(DATASET EXCERPTS):
⟨

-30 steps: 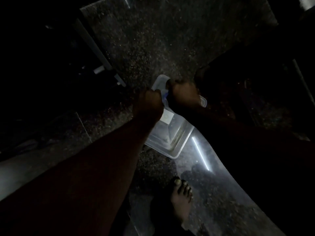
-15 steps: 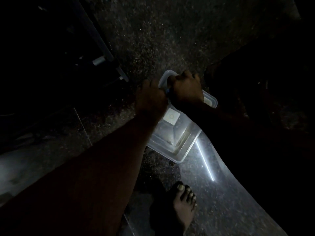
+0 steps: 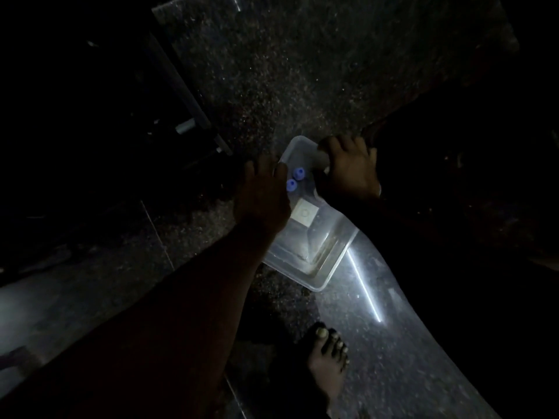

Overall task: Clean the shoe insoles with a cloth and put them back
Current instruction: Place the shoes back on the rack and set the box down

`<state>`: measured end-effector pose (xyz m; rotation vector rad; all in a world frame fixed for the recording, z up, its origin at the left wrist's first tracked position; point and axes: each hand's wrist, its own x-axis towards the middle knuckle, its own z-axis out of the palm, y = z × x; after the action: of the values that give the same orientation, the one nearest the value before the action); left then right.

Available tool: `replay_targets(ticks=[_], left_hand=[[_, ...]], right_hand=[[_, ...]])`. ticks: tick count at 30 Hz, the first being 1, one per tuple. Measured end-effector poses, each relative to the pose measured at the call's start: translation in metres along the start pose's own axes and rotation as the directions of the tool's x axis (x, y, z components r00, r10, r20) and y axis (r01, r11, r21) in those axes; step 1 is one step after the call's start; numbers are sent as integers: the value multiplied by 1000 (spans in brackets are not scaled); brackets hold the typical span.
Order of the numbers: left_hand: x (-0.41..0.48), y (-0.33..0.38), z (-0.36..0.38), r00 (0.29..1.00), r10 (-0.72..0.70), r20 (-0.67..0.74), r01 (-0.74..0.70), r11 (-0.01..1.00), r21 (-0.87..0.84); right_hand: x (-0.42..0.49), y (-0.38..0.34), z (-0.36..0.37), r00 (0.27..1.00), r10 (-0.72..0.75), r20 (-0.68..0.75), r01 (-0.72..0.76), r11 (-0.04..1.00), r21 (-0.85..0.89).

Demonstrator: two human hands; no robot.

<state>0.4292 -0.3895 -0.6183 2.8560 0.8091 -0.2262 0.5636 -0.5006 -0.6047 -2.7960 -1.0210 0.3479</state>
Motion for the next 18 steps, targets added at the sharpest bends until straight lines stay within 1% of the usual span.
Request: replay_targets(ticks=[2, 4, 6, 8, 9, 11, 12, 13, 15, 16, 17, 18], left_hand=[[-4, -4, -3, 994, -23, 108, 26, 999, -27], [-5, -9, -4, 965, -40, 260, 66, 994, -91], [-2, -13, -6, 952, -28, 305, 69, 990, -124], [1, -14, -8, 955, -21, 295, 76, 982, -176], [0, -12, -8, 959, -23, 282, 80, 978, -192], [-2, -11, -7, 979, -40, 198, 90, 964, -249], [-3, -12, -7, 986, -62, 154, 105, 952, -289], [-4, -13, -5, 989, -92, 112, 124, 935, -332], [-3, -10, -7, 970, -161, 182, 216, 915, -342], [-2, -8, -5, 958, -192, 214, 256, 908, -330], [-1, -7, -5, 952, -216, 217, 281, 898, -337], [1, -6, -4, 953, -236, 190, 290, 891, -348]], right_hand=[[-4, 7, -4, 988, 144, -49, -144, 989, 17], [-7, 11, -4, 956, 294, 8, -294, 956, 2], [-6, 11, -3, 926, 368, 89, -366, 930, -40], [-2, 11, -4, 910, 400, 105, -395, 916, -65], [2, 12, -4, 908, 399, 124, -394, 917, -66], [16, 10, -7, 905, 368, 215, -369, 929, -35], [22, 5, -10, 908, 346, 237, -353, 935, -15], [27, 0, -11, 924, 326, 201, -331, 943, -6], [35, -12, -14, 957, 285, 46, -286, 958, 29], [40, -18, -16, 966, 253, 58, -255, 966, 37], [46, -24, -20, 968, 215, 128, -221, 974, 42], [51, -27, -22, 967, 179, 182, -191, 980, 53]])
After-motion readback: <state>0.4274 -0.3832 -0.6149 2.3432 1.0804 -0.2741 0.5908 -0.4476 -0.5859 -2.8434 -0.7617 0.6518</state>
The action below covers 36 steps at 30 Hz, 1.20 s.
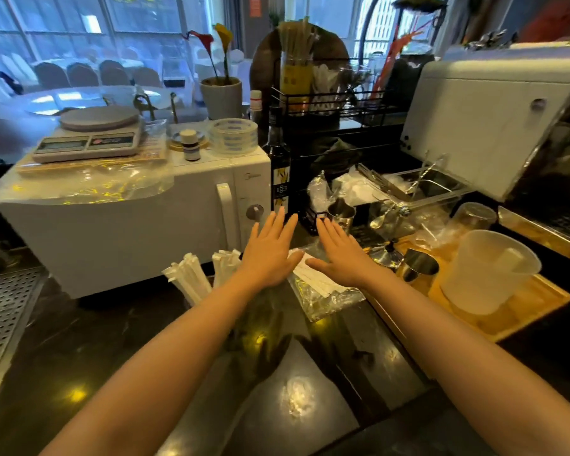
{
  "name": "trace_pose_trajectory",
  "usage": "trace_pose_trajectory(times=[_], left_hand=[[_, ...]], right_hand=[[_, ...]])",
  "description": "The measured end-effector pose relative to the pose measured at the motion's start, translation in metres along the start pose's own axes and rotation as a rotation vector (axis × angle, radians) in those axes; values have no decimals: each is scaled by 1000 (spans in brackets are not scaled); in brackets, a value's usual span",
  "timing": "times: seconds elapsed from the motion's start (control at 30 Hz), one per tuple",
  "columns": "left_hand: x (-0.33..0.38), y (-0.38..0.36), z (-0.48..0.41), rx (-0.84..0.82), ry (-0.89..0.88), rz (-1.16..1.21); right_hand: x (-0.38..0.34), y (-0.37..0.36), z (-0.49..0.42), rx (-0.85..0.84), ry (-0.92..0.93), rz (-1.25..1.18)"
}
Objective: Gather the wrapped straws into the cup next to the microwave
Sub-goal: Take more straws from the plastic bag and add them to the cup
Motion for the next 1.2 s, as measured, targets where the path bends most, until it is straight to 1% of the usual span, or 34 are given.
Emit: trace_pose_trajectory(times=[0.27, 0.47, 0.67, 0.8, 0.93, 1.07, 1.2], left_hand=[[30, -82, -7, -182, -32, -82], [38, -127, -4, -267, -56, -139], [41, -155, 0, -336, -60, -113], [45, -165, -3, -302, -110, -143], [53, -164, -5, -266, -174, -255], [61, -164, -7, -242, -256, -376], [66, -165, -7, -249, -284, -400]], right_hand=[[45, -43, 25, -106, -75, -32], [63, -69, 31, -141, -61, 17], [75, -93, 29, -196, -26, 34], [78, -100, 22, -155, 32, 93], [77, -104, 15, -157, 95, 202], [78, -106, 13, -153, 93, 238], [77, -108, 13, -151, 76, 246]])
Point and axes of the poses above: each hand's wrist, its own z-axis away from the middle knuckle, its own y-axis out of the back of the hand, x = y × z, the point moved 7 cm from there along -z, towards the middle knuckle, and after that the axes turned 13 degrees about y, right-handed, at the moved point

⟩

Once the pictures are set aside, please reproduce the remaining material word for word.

(TASK RESULT):
-30 steps: 
-15 steps: 
+0 steps: 

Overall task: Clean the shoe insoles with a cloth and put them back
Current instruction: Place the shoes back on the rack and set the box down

`<state>`: measured end-effector pose (xyz m; rotation vector rad; all in a world frame fixed for the recording, z up, its origin at the left wrist's first tracked position; point and axes: each hand's wrist, its own x-axis towards the middle knuckle, its own z-axis out of the palm, y = z × x; after the action: of the values that give the same orientation, the one nearest the value before the action); left then right.

Available tool: `replay_targets(ticks=[_], left_hand=[[_, ...]], right_hand=[[_, ...]])`. ticks: tick count at 30 Hz, the first being 1, one per tuple. Measured end-effector poses, each relative to the pose measured at the call's start: translation in metres along the start pose's own axes and rotation as the directions of the tool's x axis (x, y, z components r00, r10, r20) and y axis (r01, r11, r21) in those axes; step 1 is one step after the call's start; numbers are sent as integers: the value multiplied by 1000 (spans in brackets are not scaled); brackets hold the typical span.
Order of the numbers: left_hand: x (-0.41..0.48), y (-0.33..0.38), z (-0.36..0.38), r00 (0.29..1.00), r10 (-0.72..0.70), r20 (-0.67..0.74), r01 (-0.74..0.70), r11 (-0.01..1.00), r21 (-0.87..0.84); right_hand: x (-0.42..0.49), y (-0.38..0.34), z (-0.36..0.37), r00 (0.27..1.00), r10 (-0.72..0.75), r20 (-0.68..0.75), r01 (-0.72..0.76), r11 (-0.04..1.00), r21 (-0.85..0.89).

Demonstrator: two human hands; no robot.

<state>0.4292 -0.3895 -0.6183 2.8560 0.8091 -0.2262 0.5636 -0.5006 -0.6047 -2.7960 -1.0210 0.3479</state>
Motion for the next 18 steps, targets added at the sharpest bends until straight lines stay within 1% of the usual span.
Request: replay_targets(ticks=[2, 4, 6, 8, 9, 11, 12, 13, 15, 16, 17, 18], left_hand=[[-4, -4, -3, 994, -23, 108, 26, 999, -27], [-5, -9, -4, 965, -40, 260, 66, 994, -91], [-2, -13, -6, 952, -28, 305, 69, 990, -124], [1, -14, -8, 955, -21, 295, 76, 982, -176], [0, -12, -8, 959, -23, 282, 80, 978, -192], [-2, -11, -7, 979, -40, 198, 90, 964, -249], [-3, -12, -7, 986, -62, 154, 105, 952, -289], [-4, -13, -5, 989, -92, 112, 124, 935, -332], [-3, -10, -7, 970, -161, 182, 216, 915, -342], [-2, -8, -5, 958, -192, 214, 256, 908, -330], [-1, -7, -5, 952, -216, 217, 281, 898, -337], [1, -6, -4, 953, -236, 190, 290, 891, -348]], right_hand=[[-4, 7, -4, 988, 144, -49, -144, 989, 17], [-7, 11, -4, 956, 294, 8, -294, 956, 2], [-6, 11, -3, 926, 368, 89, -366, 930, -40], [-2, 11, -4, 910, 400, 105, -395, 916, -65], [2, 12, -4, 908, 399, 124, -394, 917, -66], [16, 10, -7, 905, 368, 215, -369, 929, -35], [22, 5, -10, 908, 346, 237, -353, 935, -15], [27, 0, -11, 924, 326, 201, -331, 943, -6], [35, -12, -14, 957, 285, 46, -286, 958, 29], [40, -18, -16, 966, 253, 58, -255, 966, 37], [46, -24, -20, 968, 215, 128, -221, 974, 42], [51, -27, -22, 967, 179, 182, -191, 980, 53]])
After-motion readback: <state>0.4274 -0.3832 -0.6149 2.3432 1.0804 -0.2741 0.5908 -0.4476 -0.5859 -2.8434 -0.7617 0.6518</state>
The action below covers 36 steps at 30 Hz, 1.20 s.
{
  "name": "trace_pose_trajectory",
  "usage": "trace_pose_trajectory(times=[_], left_hand=[[_, ...]], right_hand=[[_, ...]])",
  "description": "The measured end-effector pose relative to the pose measured at the motion's start, translation in metres along the start pose's own axes and rotation as a rotation vector (axis × angle, radians) in those axes; values have no decimals: each is scaled by 1000 (spans in brackets are not scaled); in brackets, a value's usual span",
  "timing": "times: seconds elapsed from the motion's start (control at 30 Hz), one per tuple",
  "columns": "left_hand: x (-0.33..0.38), y (-0.38..0.36), z (-0.48..0.41), rx (-0.84..0.82), ry (-0.89..0.88), rz (-1.16..1.21); right_hand: x (-0.38..0.34), y (-0.37..0.36), z (-0.49..0.42), rx (-0.85..0.84), ry (-0.92..0.93), rz (-1.25..1.18)"
}
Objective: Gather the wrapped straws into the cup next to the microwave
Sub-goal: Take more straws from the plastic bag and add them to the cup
Motion for the next 1.2 s, as measured, targets where the path bends most, until it is straight to 1% of the usual span, or 34 are given.
Emit: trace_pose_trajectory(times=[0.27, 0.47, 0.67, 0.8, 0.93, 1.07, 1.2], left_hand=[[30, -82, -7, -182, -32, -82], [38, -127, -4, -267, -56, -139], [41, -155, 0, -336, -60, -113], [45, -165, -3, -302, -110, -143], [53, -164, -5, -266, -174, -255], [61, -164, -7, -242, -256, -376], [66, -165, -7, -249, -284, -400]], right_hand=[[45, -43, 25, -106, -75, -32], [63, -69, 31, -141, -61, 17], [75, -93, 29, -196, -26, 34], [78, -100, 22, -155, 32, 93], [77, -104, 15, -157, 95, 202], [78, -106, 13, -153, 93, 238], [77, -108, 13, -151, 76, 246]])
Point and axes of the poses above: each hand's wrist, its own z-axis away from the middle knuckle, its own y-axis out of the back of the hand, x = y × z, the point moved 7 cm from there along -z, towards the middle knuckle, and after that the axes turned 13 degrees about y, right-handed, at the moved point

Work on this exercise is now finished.